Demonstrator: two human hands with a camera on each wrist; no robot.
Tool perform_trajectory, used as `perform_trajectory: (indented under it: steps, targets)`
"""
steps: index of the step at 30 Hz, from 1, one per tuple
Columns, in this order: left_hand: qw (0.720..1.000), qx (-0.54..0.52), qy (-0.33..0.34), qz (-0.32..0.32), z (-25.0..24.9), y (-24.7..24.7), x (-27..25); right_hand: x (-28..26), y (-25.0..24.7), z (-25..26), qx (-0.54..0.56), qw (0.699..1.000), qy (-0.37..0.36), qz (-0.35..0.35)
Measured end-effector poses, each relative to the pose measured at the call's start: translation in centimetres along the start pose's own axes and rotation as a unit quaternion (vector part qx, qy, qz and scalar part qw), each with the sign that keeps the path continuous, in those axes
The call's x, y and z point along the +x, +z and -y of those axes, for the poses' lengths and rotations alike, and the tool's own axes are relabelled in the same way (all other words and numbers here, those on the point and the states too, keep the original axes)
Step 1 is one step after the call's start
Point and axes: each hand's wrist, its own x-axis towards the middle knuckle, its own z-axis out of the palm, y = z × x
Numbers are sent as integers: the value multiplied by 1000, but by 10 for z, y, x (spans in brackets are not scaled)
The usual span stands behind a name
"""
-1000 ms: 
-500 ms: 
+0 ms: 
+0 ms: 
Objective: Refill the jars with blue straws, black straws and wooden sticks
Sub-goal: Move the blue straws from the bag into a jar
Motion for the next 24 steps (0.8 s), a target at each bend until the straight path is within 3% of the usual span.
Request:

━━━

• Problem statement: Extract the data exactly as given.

• Response to this exercise:
Demonstrator: two human hands with a camera on each wrist; no robot.
Tool perform_trajectory, used as `perform_trajectory: (indented under it: steps, targets)`
"""
steps: index of the step at 30 Hz, from 1, one per tuple
Columns, in this order: left_hand: qw (0.720..1.000), qx (-0.54..0.52), qy (-0.33..0.34), qz (-0.32..0.32), z (-25.0..24.9), y (-24.7..24.7), x (-27..25); right_hand: x (-28..26), y (-25.0..24.7), z (-25..26), qx (-0.54..0.56), qw (0.699..1.000), qy (-0.37..0.36), qz (-0.35..0.35)
Measured end-effector poses, each relative to the pose measured at the call's start: translation in centimetres along the start pose's own axes and rotation as a unit quaternion (vector part qx, qy, qz and scalar part qw), each with the sign that keeps the path continuous, in those axes
The call's x, y and z point along the +x, +z and -y of those axes, for the poses' lengths and rotations alike, and the tool's own axes are relabelled in the same way (all other words and numbers here, those on the point and the states too, keep the original axes)
Step 1 is one step after the call's start
Point and axes: each hand's wrist, its own x-axis towards the middle knuckle, its own z-axis out of the palm, y = z × x
Numbers are sent as integers: the value multiplied by 1000, but by 10 for z, y, x (spans in brackets are not scaled)
The usual span stands behind a name
"""
-1000 ms: 
-500 ms: 
+0 ms: 
+0 ms: 
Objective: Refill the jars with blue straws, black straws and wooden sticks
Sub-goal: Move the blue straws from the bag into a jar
Motion for the next 24 steps (0.8 s), a target at each bend until the straight path is within 3% of the usual span.
Request:

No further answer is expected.